Extracted data entries:

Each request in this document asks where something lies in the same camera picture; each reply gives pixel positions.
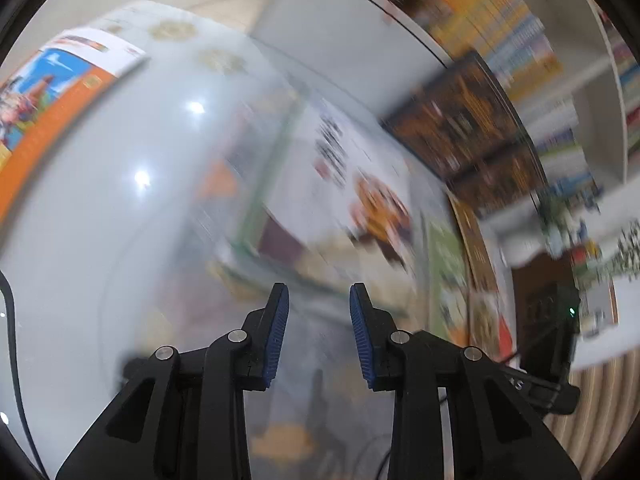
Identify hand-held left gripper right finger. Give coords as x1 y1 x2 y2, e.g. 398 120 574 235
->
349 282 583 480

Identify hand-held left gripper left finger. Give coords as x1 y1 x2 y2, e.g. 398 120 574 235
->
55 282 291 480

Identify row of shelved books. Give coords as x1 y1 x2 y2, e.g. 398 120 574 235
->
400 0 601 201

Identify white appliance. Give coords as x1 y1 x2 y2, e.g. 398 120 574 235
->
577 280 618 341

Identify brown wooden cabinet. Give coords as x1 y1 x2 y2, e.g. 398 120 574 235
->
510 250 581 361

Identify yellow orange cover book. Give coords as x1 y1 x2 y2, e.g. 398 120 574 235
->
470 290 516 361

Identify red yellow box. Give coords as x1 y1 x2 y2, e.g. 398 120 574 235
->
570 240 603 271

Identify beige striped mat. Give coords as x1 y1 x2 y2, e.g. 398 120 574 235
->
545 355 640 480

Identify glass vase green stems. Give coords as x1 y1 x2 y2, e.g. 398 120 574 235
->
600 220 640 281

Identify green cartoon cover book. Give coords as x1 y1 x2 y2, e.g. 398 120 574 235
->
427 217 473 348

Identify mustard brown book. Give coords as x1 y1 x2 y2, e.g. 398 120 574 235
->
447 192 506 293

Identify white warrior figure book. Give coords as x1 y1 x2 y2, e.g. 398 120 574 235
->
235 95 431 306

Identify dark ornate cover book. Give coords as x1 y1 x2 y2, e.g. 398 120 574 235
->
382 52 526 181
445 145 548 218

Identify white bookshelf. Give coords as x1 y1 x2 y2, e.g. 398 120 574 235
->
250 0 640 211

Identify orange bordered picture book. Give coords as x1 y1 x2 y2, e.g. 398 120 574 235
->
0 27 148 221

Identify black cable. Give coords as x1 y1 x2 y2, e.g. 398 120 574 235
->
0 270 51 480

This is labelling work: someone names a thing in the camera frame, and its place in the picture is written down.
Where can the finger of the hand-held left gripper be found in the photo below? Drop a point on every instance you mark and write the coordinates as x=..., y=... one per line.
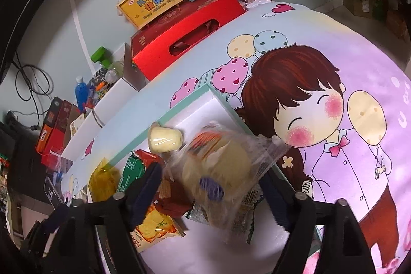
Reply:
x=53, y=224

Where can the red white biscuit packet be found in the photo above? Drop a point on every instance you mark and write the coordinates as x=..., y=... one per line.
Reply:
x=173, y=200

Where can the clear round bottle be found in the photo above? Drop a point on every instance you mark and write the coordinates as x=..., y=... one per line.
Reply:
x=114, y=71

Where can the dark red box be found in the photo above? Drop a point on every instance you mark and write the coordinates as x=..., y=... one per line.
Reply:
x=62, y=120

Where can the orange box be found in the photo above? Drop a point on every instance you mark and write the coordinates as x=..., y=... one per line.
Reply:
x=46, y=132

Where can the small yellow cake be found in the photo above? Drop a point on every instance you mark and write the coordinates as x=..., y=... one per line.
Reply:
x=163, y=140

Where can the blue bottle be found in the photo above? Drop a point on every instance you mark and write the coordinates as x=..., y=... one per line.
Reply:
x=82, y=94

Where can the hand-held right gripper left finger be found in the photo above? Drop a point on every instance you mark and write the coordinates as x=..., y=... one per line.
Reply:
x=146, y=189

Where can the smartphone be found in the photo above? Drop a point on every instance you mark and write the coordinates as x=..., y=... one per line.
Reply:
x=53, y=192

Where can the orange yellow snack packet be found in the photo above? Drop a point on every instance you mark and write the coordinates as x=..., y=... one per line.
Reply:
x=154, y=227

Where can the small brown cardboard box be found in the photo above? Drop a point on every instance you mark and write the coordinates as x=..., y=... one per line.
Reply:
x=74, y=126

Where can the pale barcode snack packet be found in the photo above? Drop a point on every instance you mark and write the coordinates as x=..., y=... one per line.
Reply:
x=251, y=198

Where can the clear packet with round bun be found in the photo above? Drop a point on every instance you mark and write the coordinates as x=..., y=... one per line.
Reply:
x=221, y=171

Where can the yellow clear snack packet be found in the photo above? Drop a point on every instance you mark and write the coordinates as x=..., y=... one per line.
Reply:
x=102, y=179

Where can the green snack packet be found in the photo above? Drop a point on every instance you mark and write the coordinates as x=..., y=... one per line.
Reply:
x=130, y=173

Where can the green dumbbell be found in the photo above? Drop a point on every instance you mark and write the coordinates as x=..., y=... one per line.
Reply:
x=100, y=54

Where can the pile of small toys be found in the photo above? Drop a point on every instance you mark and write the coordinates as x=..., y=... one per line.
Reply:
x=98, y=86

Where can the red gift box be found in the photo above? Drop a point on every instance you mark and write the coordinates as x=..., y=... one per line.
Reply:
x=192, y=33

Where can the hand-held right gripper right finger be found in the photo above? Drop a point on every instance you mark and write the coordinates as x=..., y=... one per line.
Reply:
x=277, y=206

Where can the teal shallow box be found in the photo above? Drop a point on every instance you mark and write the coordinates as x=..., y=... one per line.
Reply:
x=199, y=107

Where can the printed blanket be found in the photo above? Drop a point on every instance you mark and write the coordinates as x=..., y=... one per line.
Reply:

- ACTIVITY -
Return the data above in its exact wording, with none of the pictures.

- SOLUTION BELOW -
Each request in this document asks where something lies in the same camera picture; each reply gives pixel positions.
Identify hand-held left gripper right finger. Give coords as x1 y1 x2 y2, e.g. 398 120 574 235
->
349 282 583 480

Identify hand-held left gripper left finger. Give coords as x1 y1 x2 y2, e.g. 398 120 574 235
->
55 282 291 480

Identify row of shelved books. Give coords as x1 y1 x2 y2, e.g. 398 120 574 235
->
400 0 601 201

Identify white appliance. Give coords as x1 y1 x2 y2, e.g. 398 120 574 235
->
577 280 618 341

Identify brown wooden cabinet. Give coords as x1 y1 x2 y2, e.g. 398 120 574 235
->
510 250 581 361

Identify yellow orange cover book. Give coords as x1 y1 x2 y2, e.g. 398 120 574 235
->
470 290 516 361

Identify red yellow box. Give coords as x1 y1 x2 y2, e.g. 398 120 574 235
->
570 240 603 271

Identify beige striped mat. Give coords as x1 y1 x2 y2, e.g. 398 120 574 235
->
545 355 640 480

Identify glass vase green stems. Give coords as x1 y1 x2 y2, e.g. 398 120 574 235
->
600 220 640 281

Identify green cartoon cover book. Give coords as x1 y1 x2 y2, e.g. 398 120 574 235
->
427 217 473 348

Identify mustard brown book. Give coords as x1 y1 x2 y2, e.g. 398 120 574 235
->
447 192 506 293

Identify white warrior figure book. Give coords as x1 y1 x2 y2, e.g. 398 120 574 235
->
235 95 431 306

Identify dark ornate cover book. Give coords as x1 y1 x2 y2, e.g. 398 120 574 235
->
382 52 526 181
445 145 548 218

Identify white bookshelf. Give coords as x1 y1 x2 y2, e.g. 398 120 574 235
->
250 0 640 211

Identify orange bordered picture book. Give coords as x1 y1 x2 y2, e.g. 398 120 574 235
->
0 27 148 221

Identify black cable. Give coords as x1 y1 x2 y2, e.g. 398 120 574 235
->
0 270 51 480

This is labelling work: someone names a thing in the camera frame, and its place in the picture is written down.
Where can the finger of the hand-held left gripper be found in the photo below? Drop a point on every instance you mark and write the coordinates as x=..., y=... one per line.
Reply:
x=53, y=224

Where can the red white biscuit packet be found in the photo above? Drop a point on every instance you mark and write the coordinates as x=..., y=... one per line.
Reply:
x=173, y=200

Where can the clear round bottle be found in the photo above? Drop a point on every instance you mark and write the coordinates as x=..., y=... one per line.
Reply:
x=114, y=71

Where can the dark red box be found in the photo above? Drop a point on every instance you mark and write the coordinates as x=..., y=... one per line.
Reply:
x=62, y=120

Where can the orange box be found in the photo above? Drop a point on every instance you mark and write the coordinates as x=..., y=... one per line.
Reply:
x=46, y=132

Where can the small yellow cake be found in the photo above? Drop a point on every instance you mark and write the coordinates as x=..., y=... one per line.
Reply:
x=163, y=140

Where can the blue bottle be found in the photo above? Drop a point on every instance you mark and write the coordinates as x=..., y=... one per line.
Reply:
x=82, y=94

Where can the hand-held right gripper left finger be found in the photo above? Drop a point on every instance you mark and write the coordinates as x=..., y=... one per line.
Reply:
x=146, y=189

Where can the smartphone be found in the photo above? Drop a point on every instance you mark and write the coordinates as x=..., y=... one per line.
Reply:
x=53, y=192

Where can the orange yellow snack packet be found in the photo above? Drop a point on every instance you mark and write the coordinates as x=..., y=... one per line.
Reply:
x=154, y=227

Where can the small brown cardboard box be found in the photo above? Drop a point on every instance you mark and write the coordinates as x=..., y=... one per line.
Reply:
x=74, y=126

Where can the pale barcode snack packet be found in the photo above? Drop a point on every instance you mark and write the coordinates as x=..., y=... one per line.
Reply:
x=251, y=198

Where can the clear packet with round bun be found in the photo above? Drop a point on every instance you mark and write the coordinates as x=..., y=... one per line.
Reply:
x=221, y=171

Where can the yellow clear snack packet be found in the photo above? Drop a point on every instance you mark and write the coordinates as x=..., y=... one per line.
Reply:
x=102, y=179

Where can the green snack packet be found in the photo above? Drop a point on every instance you mark and write the coordinates as x=..., y=... one per line.
Reply:
x=130, y=173

Where can the green dumbbell be found in the photo above? Drop a point on every instance you mark and write the coordinates as x=..., y=... one per line.
Reply:
x=100, y=54

Where can the pile of small toys be found in the photo above? Drop a point on every instance you mark and write the coordinates as x=..., y=... one per line.
Reply:
x=98, y=86

Where can the red gift box be found in the photo above? Drop a point on every instance you mark and write the coordinates as x=..., y=... one per line.
Reply:
x=192, y=33

Where can the hand-held right gripper right finger be found in the photo above? Drop a point on every instance you mark and write the coordinates as x=..., y=... one per line.
Reply:
x=277, y=206

Where can the teal shallow box be found in the photo above? Drop a point on every instance you mark and write the coordinates as x=..., y=... one per line.
Reply:
x=199, y=107

Where can the printed blanket be found in the photo above? Drop a point on every instance you mark and write the coordinates as x=..., y=... one per line.
Reply:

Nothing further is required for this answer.